◆ **About this task**: Select every line below containing the word "floor".

◆ **Supplied records**:
+ + + +
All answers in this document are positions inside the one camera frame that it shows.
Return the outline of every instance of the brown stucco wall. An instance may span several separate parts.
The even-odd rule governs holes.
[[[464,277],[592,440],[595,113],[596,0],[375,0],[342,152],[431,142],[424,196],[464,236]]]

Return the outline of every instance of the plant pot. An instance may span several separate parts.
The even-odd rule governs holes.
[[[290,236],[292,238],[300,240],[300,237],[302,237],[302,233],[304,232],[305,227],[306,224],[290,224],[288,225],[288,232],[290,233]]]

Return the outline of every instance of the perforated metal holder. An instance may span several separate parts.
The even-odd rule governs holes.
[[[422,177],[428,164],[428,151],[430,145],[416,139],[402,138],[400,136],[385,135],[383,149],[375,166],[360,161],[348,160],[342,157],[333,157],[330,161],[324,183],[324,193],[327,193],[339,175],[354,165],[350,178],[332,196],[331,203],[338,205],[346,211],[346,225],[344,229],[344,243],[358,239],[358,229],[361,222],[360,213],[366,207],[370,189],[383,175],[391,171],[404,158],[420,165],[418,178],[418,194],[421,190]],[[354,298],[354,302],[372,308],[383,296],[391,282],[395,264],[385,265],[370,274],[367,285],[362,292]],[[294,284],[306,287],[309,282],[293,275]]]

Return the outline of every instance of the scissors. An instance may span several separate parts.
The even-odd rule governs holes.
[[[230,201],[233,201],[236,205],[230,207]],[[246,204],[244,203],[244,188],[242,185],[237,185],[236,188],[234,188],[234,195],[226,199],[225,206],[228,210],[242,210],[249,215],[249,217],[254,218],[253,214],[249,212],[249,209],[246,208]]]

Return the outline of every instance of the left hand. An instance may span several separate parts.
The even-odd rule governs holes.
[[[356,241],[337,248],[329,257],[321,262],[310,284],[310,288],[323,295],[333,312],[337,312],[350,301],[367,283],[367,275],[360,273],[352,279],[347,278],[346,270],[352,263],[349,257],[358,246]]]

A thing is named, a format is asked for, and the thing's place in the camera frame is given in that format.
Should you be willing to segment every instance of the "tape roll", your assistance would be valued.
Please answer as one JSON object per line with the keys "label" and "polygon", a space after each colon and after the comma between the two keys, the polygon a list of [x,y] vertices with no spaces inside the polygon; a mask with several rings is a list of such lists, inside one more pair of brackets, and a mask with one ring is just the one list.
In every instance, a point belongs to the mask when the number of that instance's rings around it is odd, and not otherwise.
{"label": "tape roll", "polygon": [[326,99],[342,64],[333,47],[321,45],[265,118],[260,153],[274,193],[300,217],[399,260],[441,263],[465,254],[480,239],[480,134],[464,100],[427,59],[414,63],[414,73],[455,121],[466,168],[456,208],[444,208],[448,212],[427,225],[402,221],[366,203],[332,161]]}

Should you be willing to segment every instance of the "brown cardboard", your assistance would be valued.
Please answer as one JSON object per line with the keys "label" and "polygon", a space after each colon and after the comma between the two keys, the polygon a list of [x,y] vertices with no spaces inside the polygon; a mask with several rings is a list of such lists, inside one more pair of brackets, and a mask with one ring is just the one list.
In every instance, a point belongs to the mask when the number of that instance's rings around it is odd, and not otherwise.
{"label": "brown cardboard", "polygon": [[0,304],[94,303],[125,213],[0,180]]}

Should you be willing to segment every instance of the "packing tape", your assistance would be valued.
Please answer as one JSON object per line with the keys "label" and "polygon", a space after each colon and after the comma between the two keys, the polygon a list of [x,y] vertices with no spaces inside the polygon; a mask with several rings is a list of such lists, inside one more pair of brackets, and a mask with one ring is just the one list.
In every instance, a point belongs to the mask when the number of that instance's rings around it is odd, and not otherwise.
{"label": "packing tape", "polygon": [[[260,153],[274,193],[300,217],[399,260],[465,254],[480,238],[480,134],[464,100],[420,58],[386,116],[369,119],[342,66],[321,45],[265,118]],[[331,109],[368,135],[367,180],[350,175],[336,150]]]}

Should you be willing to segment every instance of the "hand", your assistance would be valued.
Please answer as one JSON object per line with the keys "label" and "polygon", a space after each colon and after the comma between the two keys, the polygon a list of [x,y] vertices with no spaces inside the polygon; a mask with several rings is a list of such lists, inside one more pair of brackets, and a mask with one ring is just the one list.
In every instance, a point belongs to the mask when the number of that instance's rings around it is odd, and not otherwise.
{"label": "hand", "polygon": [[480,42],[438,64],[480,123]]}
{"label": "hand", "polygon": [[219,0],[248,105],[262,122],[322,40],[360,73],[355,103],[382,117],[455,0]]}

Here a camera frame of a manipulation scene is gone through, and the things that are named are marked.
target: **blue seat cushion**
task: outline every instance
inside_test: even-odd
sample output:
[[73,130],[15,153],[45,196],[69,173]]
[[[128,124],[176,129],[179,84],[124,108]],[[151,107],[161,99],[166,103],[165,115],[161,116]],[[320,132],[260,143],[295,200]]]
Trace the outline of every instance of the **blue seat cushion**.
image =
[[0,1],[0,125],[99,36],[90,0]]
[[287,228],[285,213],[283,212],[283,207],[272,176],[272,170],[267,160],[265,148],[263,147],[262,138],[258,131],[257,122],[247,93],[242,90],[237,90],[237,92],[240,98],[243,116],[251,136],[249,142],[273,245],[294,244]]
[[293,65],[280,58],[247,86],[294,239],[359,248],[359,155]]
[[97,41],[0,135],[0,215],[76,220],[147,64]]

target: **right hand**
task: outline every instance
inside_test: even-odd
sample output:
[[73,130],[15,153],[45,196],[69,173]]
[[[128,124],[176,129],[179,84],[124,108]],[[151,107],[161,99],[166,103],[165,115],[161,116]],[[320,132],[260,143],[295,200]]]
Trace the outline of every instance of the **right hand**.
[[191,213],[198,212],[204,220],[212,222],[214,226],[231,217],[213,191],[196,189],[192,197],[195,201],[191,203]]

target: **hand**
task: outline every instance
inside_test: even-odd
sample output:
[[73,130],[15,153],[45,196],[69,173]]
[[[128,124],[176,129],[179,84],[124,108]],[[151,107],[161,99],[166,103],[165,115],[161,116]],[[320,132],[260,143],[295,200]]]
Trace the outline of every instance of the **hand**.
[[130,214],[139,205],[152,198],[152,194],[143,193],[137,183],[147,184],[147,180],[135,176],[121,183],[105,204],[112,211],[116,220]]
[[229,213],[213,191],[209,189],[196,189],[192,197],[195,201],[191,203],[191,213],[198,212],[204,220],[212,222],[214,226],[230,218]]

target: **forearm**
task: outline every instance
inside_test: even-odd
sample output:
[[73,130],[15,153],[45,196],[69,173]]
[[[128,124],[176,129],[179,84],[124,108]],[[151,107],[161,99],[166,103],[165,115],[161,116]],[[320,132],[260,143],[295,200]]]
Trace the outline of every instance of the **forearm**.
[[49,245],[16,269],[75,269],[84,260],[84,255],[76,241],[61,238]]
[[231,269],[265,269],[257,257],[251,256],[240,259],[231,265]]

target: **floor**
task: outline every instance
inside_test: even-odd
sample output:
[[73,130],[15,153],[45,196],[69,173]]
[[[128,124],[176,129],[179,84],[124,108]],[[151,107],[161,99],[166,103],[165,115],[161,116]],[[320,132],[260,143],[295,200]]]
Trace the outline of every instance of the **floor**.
+ + + +
◆ **Exercise result**:
target: **floor**
Trace the outline of every instance of the **floor**.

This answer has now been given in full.